BDEAC : un bénéfice de 5,2 milliards FCFA et un plan d’urgence pour renforcer la liquidité
La Banque de Développement des États de l’Afrique Centrale (BDEAC) consolide progressivement son redressement financier. Réuni en session ordinaire à Bangui, le Conseil d’administration de l’institution a approuvé les comptes de l’exercice 2025, marqués par un bénéfice net de 5,2 milliards de FCFA.
Cette performance intervient dans un contexte économique régional encore fragilisé par des contraintes structurelles, mais témoigne de la capacité de la banque sous-régionale à renforcer sa stabilité financière et à poursuivre sa transformation.
Un résultat positif malgré un environnement économique sous tension
Les travaux du Conseil d’administration se sont déroulés sous la présidence de Hervé Ndoba, ministre des Finances et du Budget de la République centrafricaine, également président du Conseil d’administration de la BDEAC.
L’approbation d’un bénéfice de 5,2 milliards de FCFA constitue un signal positif pour l’institution financière régionale.
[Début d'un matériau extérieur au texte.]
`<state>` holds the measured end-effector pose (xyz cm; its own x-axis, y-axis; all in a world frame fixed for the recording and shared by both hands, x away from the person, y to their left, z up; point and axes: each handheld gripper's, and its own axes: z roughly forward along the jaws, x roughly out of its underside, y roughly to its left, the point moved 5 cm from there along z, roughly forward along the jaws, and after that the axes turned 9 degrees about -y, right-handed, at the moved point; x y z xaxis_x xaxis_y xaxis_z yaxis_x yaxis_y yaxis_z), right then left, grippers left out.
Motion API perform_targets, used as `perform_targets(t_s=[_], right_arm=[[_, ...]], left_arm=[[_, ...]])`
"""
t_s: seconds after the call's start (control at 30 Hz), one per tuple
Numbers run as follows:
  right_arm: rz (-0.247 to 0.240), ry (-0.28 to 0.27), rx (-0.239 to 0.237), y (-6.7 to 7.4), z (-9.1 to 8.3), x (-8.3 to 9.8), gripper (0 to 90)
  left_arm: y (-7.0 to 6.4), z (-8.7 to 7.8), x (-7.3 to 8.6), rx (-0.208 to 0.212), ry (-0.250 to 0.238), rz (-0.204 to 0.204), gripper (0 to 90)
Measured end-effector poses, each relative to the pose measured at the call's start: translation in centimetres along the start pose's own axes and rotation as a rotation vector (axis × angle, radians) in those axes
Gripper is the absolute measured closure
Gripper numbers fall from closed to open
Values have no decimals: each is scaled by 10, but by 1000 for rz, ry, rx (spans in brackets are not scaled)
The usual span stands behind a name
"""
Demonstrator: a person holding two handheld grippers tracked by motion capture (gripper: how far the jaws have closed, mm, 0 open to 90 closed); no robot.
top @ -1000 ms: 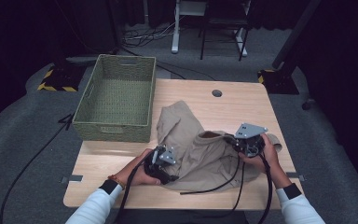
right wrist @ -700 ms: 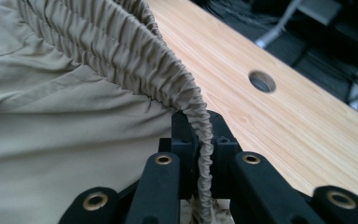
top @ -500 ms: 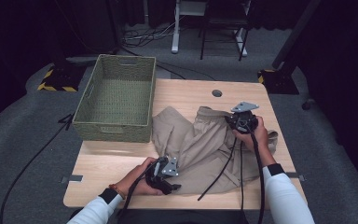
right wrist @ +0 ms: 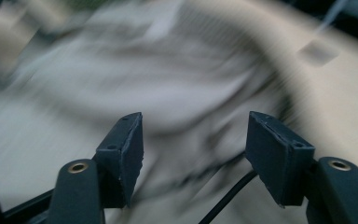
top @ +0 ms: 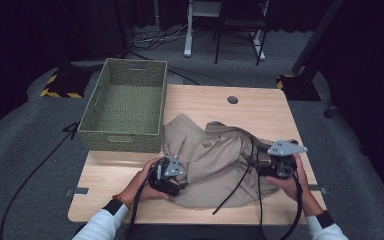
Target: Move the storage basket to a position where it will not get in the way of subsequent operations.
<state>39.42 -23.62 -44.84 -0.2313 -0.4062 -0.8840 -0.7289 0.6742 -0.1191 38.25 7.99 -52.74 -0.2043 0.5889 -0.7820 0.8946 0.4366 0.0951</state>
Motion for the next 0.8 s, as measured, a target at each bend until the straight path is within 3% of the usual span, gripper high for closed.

Ce résultat traduit l’impact des réformes engagées ces dernières années sous l’impulsion des États actionnaires, dans le but d’améliorer la gouvernance, la rentabilité et la solidité financière de la banque.
Dans un environnement marqué par des tensions de liquidité, des pressions macroéconomiques et des besoins croissants en financement du développement, cette performance conforte la trajectoire de redressement de la BDEAC.
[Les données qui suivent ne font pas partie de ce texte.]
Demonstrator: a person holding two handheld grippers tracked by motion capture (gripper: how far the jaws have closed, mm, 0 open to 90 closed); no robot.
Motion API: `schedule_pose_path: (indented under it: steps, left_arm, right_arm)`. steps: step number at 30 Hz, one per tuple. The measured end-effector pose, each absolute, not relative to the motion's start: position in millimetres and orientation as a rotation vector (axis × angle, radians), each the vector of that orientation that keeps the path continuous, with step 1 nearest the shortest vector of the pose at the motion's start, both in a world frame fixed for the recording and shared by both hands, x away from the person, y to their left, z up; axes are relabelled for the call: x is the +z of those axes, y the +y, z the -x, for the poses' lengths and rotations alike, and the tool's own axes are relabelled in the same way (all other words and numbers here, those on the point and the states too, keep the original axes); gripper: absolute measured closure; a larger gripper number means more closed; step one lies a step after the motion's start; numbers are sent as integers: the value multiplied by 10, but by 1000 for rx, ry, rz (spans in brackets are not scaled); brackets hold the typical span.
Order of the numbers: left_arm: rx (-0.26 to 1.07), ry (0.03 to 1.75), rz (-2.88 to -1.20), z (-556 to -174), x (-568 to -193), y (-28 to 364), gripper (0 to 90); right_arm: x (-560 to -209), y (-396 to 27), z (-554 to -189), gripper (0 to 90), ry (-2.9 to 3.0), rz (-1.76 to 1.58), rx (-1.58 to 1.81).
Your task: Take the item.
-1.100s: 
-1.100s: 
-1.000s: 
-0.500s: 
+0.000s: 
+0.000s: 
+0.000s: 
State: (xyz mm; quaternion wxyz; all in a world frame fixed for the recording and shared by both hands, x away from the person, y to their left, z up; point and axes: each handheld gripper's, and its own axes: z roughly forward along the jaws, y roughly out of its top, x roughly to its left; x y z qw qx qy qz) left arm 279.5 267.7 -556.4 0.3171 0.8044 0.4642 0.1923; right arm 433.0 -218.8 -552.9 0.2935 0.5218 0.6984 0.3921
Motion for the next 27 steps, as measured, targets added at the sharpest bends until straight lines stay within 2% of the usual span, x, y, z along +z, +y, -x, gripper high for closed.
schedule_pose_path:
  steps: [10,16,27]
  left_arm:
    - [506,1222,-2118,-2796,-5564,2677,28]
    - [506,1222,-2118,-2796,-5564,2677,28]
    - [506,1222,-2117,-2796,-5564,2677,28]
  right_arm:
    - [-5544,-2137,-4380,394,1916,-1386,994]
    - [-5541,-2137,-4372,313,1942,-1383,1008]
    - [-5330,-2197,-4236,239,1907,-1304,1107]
Un plan d’urgence pour restaurer durablement la liquidité
Au-delà de la validation des comptes, les administrateurs ont adopté un plan d’urgence destiné à rétablir durablement la liquidité de la banque.
Cette mesure stratégique avait déjà reçu l’aval du Comité ministériel de l’Union monétaire de l’Afrique centrale (UMAC) lors de sa réunion du 8 avril dernier.
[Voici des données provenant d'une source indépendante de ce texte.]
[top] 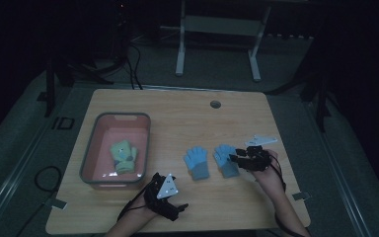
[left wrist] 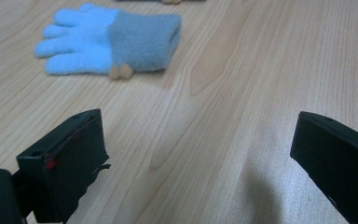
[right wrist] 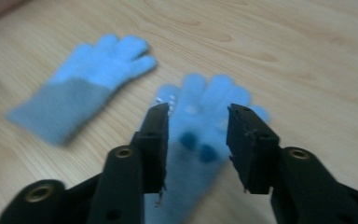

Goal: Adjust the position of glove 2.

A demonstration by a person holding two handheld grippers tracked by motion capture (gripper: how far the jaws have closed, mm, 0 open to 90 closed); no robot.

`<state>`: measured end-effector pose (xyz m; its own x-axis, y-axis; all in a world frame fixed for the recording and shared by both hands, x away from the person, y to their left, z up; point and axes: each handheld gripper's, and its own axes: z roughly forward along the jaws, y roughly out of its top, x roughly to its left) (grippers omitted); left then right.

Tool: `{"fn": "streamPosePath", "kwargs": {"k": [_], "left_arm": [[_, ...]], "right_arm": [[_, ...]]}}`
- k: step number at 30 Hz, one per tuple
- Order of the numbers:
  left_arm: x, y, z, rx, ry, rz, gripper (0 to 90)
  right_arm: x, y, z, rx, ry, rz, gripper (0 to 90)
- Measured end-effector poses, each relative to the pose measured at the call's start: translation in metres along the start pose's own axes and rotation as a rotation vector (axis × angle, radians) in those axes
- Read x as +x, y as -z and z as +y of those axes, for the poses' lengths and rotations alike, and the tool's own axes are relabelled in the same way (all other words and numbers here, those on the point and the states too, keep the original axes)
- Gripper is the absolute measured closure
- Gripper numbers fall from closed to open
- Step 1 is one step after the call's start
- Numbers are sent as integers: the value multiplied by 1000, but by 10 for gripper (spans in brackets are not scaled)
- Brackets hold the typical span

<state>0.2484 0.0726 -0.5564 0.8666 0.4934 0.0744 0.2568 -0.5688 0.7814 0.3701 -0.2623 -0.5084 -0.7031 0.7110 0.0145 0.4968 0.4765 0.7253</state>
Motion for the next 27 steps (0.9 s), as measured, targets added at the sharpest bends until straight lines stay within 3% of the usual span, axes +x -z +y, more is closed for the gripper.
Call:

L’objectif est double : renforcer les capacités opérationnelles de la BDEAC et sécuriser son rôle dans le financement des projets structurants en Afrique centrale.
Ce plan devrait permettre à la banque de retrouver une marge de manœuvre plus confortable pour soutenir les États et le secteur privé dans des investissements prioritaires, notamment dans les infrastructures, l’énergie et l’industrialisation.
Le plan stratégique « Azobé » produit ses premiers résultats
Les discussions ont également mis en avant les premiers effets positifs du plan stratégique « Azobé », feuille de route de modernisation engagée par la banque.
Parmi les avancées relevées figurent :
• une amélioration progressive de la trésorerie ;
• un renforcement de la discipline financière ;
• une meilleure visibilité des interventions et de la gestion des ressources.
Ces résultats traduisent une volonté claire de repositionner la BDEAC comme instrument financier plus agile, crédible et aligné sur les priorités de développement de la sous-région.
La BDEAC veut consolider son rôle stratégique en Afrique centrale
À l’issue de la session, Hervé Ndoba a salué les progrès enregistrés, mettant en avant la résilience de l’institution dans un contexte économique complexe.
Selon lui, les résultats obtenus ouvrent une nouvelle phase de modernisation et confortent la place de la BDEAC dans l’architecture financière régionale.
En renforçant sa liquidité et sa gouvernance, la banque ambitionne de jouer un rôle accru dans le financement du développement économique en Afrique centrale, au moment où les besoins d’investissement restent particulièrement élevés.